~ • ~ • ~ • ~
3.2.1
THE
TONE
PATH
TO
YOUR
BRAIN
Acoustics is the study of sound and its transmission.
When
you pluck a string of an acoustic guitar to initiate a tone, here’s what
happens:
• The
string vibrates really fast. Hundreds of times per second. So fast that your eye
can’t follow the movement.
• The vibrating string connects to the body of the guitar via the
bridge. This enables the vibrating string to set the body of the
guitar flexing back and forth at the same frequency (number
of vibrations per second) as the vibrating string.

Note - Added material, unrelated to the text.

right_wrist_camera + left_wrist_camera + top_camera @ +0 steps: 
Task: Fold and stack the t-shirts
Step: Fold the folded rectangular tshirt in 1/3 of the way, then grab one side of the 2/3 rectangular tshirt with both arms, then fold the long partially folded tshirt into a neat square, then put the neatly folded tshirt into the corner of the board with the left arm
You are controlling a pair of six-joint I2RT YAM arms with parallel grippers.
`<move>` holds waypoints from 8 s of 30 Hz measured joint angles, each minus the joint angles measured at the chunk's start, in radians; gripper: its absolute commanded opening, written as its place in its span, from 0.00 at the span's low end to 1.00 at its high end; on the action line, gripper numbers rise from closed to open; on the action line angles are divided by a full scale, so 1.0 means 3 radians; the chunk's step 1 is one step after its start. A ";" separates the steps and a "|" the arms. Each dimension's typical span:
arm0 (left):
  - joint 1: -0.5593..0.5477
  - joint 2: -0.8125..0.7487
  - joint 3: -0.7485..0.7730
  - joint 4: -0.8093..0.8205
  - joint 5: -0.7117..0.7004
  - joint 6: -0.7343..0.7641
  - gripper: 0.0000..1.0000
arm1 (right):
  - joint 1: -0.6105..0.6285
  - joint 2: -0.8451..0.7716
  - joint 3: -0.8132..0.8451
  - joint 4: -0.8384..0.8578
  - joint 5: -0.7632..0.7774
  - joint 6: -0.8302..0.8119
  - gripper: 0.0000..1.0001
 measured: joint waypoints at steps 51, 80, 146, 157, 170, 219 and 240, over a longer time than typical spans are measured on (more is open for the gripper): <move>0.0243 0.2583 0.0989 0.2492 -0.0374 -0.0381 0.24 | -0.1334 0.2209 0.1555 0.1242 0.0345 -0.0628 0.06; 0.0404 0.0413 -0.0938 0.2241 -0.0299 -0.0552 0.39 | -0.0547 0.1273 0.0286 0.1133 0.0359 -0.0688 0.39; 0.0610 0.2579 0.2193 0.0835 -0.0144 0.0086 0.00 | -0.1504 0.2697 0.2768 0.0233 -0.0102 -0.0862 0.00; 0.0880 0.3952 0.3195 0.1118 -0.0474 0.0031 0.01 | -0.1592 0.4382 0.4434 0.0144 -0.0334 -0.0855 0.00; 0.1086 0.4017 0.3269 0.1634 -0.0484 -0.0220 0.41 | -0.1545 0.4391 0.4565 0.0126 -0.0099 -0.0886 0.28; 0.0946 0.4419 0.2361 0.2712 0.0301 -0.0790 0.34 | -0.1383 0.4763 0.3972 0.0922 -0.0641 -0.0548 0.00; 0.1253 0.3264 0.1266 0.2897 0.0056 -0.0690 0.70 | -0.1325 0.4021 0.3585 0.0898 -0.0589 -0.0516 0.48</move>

• When the guitar body flexes one way, it compresses the air
molecules that surround it (compression). When it flexes the
other way, the air pressure drops (rarefaction). As the guitar
body flexes back and forth, the compression and rarefaction
of the surrounding air particles repeats itself over and over.
And over and over. Really fast.
• As
a result, spherical pulses—pressure waves—of air particles radiate
outward in all directions from the flexing guitar body. Really fast. These
pulses—not the air itself!—move through the atmosphere at 743 miles an hour, the speed of sound.
(In Canada, that’s 1,188 km per hour, which seems faster than in America,
probably because of the cold, crisp Canadian air.)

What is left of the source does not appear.